田中尚輝:土方歳三は、<暁ノ章>と<宵ノ章>で気持ちもきっかけも違うんですけど、初めの気持ちは、「本当に強い男になりたい」という一心だった。自分の好きな仲間、そして新撰組ができて、そこからの武士道はやっぱり新撰組を守るもことに変わった。そのために局中法度を破ったものを罰したり、仲間を捨ててでも隊を、近藤さんを守る。単なる「強い男になりたい」から「新撰組を守りたい」と変化したのが、土方歳三の武士道かなと思います。
鐘ケ江洸:沖田総司を演じて考えたんですけど、やっぱり人を殺して自分が生きるということが武士道かなと感じました。カッコよくはなりたいけど、人を殺しているというのも忘れたくない。人を殺しているので、その人の分生きている。それが武士道かなと思いました。
土倉有貴:山南敬助の武士道は仲間を思う気持ちが一番でした。今回は、稽古を通しても、自分の役づくり=稽古場でみんなで過ごす時間が完全に一致していたので、それが強くなればなるほど、泣きそうになってきます(笑)。もうみんなが好きすぎて。愛です。武士とは愛。それは、みんなでワイワイしてめちゃくちゃ楽しい<暁の章>を観ればより感じられると思います。

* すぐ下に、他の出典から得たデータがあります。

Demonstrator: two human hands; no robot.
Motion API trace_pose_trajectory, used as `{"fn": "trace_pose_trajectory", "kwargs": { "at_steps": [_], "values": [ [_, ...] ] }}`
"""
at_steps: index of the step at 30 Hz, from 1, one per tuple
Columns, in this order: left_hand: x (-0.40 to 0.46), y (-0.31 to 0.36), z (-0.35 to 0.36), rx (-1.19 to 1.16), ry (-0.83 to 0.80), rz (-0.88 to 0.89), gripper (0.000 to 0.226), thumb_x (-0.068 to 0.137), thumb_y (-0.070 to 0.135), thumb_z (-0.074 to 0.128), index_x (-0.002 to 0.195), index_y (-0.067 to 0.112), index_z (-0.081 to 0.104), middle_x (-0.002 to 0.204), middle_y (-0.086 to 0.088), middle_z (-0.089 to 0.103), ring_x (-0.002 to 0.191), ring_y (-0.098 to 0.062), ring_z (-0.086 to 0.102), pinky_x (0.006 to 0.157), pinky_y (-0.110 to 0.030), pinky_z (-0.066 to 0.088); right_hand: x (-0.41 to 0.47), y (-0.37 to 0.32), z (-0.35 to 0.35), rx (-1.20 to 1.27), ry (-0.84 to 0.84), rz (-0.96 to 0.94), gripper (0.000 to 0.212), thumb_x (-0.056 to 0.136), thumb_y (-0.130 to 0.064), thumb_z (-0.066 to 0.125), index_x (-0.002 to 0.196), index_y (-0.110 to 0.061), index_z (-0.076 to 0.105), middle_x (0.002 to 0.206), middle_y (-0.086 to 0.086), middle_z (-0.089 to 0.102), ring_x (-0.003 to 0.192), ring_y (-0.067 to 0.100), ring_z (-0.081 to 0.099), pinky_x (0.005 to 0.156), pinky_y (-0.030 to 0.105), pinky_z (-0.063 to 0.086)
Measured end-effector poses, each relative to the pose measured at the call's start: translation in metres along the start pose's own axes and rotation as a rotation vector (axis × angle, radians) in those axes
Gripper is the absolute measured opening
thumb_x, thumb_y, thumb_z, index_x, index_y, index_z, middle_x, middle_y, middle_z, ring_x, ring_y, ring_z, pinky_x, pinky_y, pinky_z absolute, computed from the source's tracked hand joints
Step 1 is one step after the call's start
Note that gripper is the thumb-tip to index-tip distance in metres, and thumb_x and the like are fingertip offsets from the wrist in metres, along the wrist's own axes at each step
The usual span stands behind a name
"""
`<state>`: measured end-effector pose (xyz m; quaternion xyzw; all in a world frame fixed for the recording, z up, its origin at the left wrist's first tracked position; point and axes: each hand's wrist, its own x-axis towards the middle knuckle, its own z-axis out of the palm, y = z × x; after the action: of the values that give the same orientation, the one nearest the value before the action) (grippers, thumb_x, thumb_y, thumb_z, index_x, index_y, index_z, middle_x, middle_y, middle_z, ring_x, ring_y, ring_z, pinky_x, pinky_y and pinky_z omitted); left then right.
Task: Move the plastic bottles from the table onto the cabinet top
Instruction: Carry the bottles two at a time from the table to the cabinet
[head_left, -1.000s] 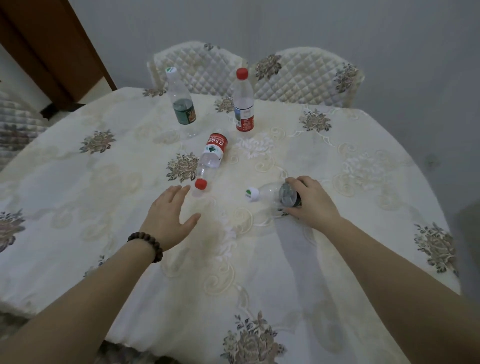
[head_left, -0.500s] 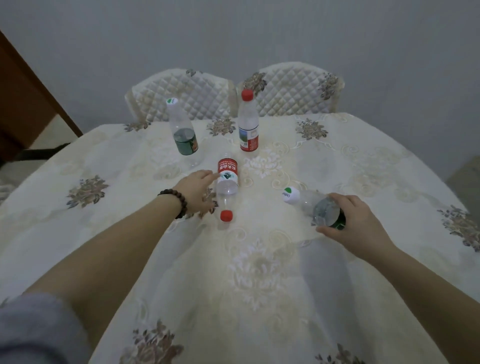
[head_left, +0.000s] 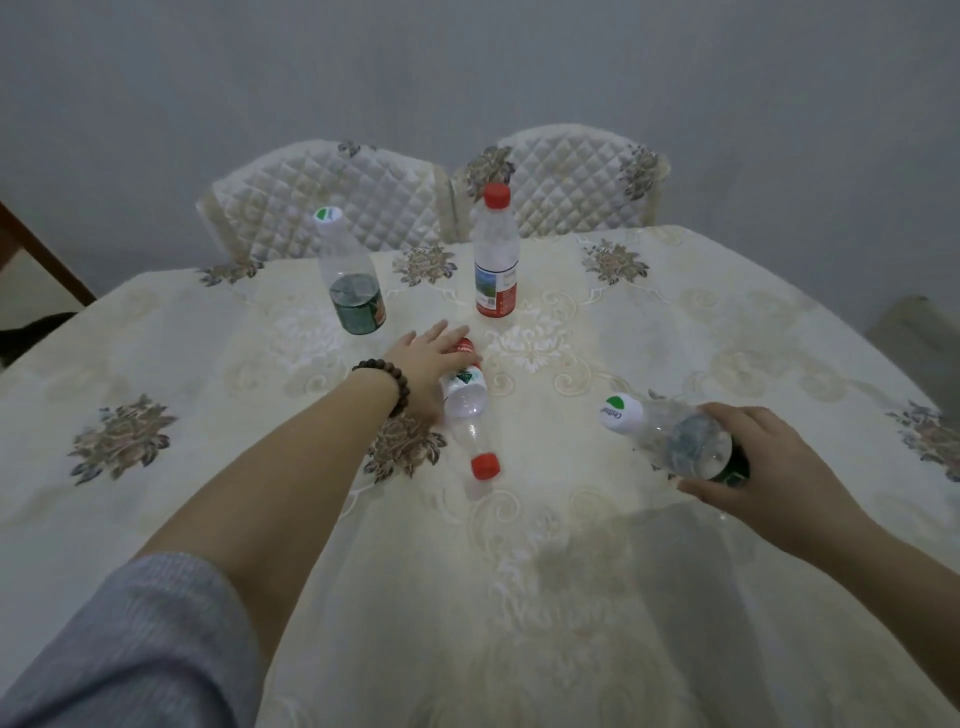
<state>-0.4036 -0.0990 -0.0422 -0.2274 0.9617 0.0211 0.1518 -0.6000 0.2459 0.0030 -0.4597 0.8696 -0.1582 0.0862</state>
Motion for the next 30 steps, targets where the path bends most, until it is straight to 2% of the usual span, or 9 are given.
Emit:
{"fn": "trace_pose_trajectory", "kwargs": {
  "at_steps": [3, 5, 7, 11, 16, 19, 22, 25, 30],
  "values": [
    [-0.004, -0.001, 0.005, -0.014, 0.076, 0.013, 0.078, 0.070, 0.061, 0.068, 0.137, 0.030, 0.041, 0.160, 0.006, 0.007, 0.147, -0.020, -0.001, 0.118, -0.049, 0.005, -0.006, -0.001, -0.003, 0.000, -0.005, 0.013, 0.080, 0.069, -0.048, 0.077, 0.137, -0.026, 0.041, 0.126, -0.003, 0.048, 0.111, 0.017, 0.047, 0.089, 0.032, 0.044],
    [-0.011, 0.003, 0.009, -0.092, 0.095, -0.003, 0.073, 0.069, 0.063, 0.068, 0.128, 0.026, 0.049, 0.150, 0.003, 0.035, 0.144, -0.021, 0.021, 0.117, -0.046, 0.013, -0.010, -0.001, -0.004, -0.006, -0.014, 0.022, 0.081, 0.069, -0.048, 0.077, 0.138, -0.025, 0.040, 0.127, -0.003, 0.048, 0.112, 0.017, 0.047, 0.089, 0.031, 0.043],
    [-0.019, 0.007, 0.013, -0.185, 0.150, -0.020, 0.064, 0.067, 0.060, 0.071, 0.118, 0.024, 0.054, 0.121, 0.002, 0.058, 0.122, -0.023, 0.049, 0.107, -0.040, 0.031, -0.014, -0.001, -0.005, -0.003, -0.016, 0.033, 0.082, 0.070, -0.047, 0.077, 0.139, -0.023, 0.040, 0.128, -0.002, 0.048, 0.114, 0.019, 0.047, 0.090, 0.031, 0.042],
    [-0.040, 0.021, 0.021, -0.146, 0.114, -0.058, 0.075, 0.070, 0.060, 0.068, 0.134, 0.028, 0.045, 0.121, 0.001, 0.054, 0.111, -0.024, 0.051, 0.097, -0.037, 0.038, -0.024, -0.005, -0.003, 0.021, -0.047, 0.068, 0.084, 0.070, -0.046, 0.077, 0.141, -0.023, 0.039, 0.128, -0.001, 0.049, 0.114, 0.020, 0.048, 0.090, 0.032, 0.043],
    [-0.077, 0.048, 0.026, -0.319, 0.090, -0.187, 0.066, 0.069, 0.056, 0.070, 0.125, 0.029, 0.048, 0.114, 0.000, 0.054, 0.106, -0.024, 0.051, 0.090, -0.035, 0.042, -0.041, -0.013, 0.004, 0.130, -0.091, 0.093, 0.078, 0.069, -0.045, 0.079, 0.135, -0.024, 0.044, 0.107, -0.005, 0.050, 0.092, 0.014, 0.050, 0.075, 0.025, 0.038],
    [-0.111, 0.071, 0.022, -0.652, 0.212, -0.291, 0.059, 0.069, 0.046, 0.077, 0.119, 0.025, 0.053, 0.107, 0.001, 0.059, 0.093, -0.018, 0.055, 0.078, -0.029, 0.044, -0.053, -0.022, 0.002, 0.268, -0.079, 0.129, 0.064, 0.067, -0.043, 0.080, 0.123, -0.026, 0.052, 0.096, -0.005, 0.055, 0.085, 0.014, 0.054, 0.066, 0.023, 0.039],
    [-0.154, 0.100, 0.016, -0.982, 0.369, -0.422, 0.056, 0.068, 0.040, 0.080, 0.116, 0.027, 0.055, 0.102, 0.008, 0.063, 0.091, -0.013, 0.061, 0.081, -0.028, 0.049, -0.065, -0.037, -0.005, 0.501, -0.037, 0.153, 0.055, 0.067, -0.036, 0.082, 0.115, -0.024, 0.057, 0.101, -0.005, 0.063, 0.093, 0.016, 0.060, 0.069, 0.022, 0.044],
    [-0.196, 0.132, 0.004, -1.104, 0.435, -0.490, 0.055, 0.070, 0.036, 0.080, 0.117, 0.025, 0.054, 0.102, 0.006, 0.063, 0.089, -0.011, 0.062, 0.083, -0.028, 0.050, -0.081, -0.058, -0.017, 0.659, -0.015, 0.155, 0.048, 0.070, -0.032, 0.081, 0.111, -0.022, 0.057, 0.101, -0.006, 0.062, 0.092, 0.013, 0.059, 0.065, 0.014, 0.040],
    [-0.261, 0.183, -0.020, -1.190, 0.615, -0.581, 0.051, 0.073, 0.029, 0.080, 0.114, 0.020, 0.051, 0.095, 0.008, 0.058, 0.088, -0.014, 0.059, 0.075, -0.022, 0.045, -0.116, -0.084, -0.034, 0.739, -0.027, 0.077, 0.046, 0.072, -0.032, 0.080, 0.109, -0.017, 0.058, 0.104, -0.002, 0.060, 0.095, 0.016, 0.057, 0.062, 0.013, 0.040]
  ]
}}
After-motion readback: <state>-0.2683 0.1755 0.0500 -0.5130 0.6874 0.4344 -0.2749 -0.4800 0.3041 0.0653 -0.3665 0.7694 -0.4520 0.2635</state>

松田岳:演出の大塚さんからおっしゃられたのは、吉田稔麿が新撰組の隊士と大きく違うのは、個人的な思いよりも、国を大きくすることにとても重きを置いていること。吉田松陰先生に育てられた我ら同士で長州のために動く。その気持ちと、今現在の僕のBSPに対する気持ちが重なります。長州を大きくしたい、という吉田稔麿と同じように、僕もBSPを大きくしたいという思いでやっています。「そのために自分が何ができるか」ということをひとつひとつ考え抜いてやりぬくことが、武士道になるのかなと感じています。